Question

0.115 g of pure sodium metal was dissolved in 500 ml distilled water. The normality of the above solution, whose resulting volume is 400 ml, would be;
A. 0.010 N
B. 0.0115 N
C. 0.0125 N
D. 0.046 N

Answer 1

Hint: Normality of a solution is the number of gram equivalents of the solute dissolved per litre of a given solution. It is signified by N.

Formula Used:
\[{\rm{N=}}\dfrac{{{\rm{no}}{\rm{. \ of \ gram \ equivalent \ of \ solute}}}}{{{\rm{Volume \ of the \ solution \ in \ litres}}}}\].

Complete Step by Step Solution:
Normality is the ratio of no.of gram equivalents of the solute dissolved per litre of a given solution.
If 'w' gram of the solute is present in V litres of a given solution,
\[{\rm{N=}}\left( {\dfrac{{\rm{w}}}{{{\rm{eq}}{\rm{.mass \ of \ the \ solute}}}}} \right){\rm{ \times }}\left( {\dfrac{{{\rm{1000}}}}{{\rm{V}}}} \right)\]
Here, we are given the mass of pure sodium metal, 0.115g.
The volume of the given solution = 500mL.
Equivalent mass of sodium metal in the solution
\[ = \left( {\dfrac{{{\rm{atomic \ mass}}}}{{{\rm{valency}}}}} \right)\]

The atomic mass of Sodium is 23g. The valency of Sodium is 1.
So, the equivalent mass of Sodium
= 23 g/equivalent = 23 amu (atomic mass unit)

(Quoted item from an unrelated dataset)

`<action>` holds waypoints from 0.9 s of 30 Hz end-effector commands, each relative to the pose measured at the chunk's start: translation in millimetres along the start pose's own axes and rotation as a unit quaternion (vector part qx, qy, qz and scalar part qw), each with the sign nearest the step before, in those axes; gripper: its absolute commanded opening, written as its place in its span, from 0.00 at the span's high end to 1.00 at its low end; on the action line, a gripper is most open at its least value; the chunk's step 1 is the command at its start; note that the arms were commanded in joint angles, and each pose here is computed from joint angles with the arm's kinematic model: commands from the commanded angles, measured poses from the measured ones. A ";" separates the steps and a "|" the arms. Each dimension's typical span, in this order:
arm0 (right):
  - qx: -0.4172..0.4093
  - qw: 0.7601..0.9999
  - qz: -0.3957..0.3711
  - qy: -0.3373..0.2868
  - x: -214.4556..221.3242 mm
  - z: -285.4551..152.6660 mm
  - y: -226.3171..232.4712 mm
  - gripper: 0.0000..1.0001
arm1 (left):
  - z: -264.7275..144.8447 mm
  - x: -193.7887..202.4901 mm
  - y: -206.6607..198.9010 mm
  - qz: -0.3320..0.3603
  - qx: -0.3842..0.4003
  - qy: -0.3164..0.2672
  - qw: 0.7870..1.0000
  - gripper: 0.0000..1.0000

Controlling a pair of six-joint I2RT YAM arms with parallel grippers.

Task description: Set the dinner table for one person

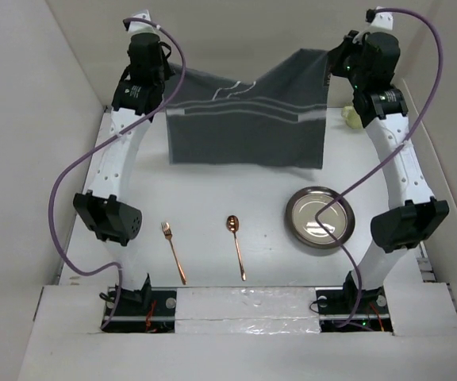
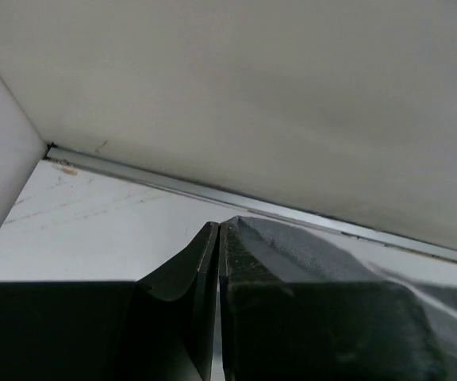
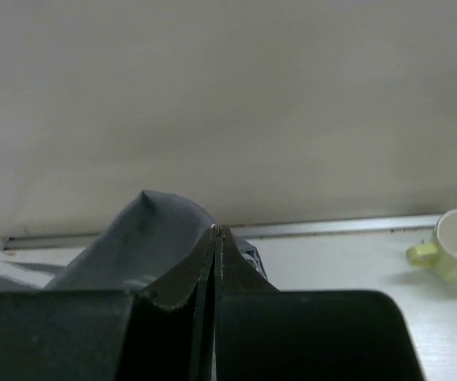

So, the normality of Sodium metal in the given solution
$=\left ( \dfrac{0.115 \ g}{23 \ amu} \right )\times\left (\dfrac{1000}{500 \ L} \right )$
$= 0.010 N $
So, option A is correct.

Additional Information:Molarity and Normality comprises volumes of solutions. The temperature has a significant effect on volumes. These values change with temperature. So, molality, mole fraction, mass fraction, etc. have more preference as these depend on masses. Mass does not change with temperature.

Note: While attending to the question, one must have remembered the formula of normality. The equivalent mass of a solute formula also has to be remembered. Units of different values have to be mentioned during calculations.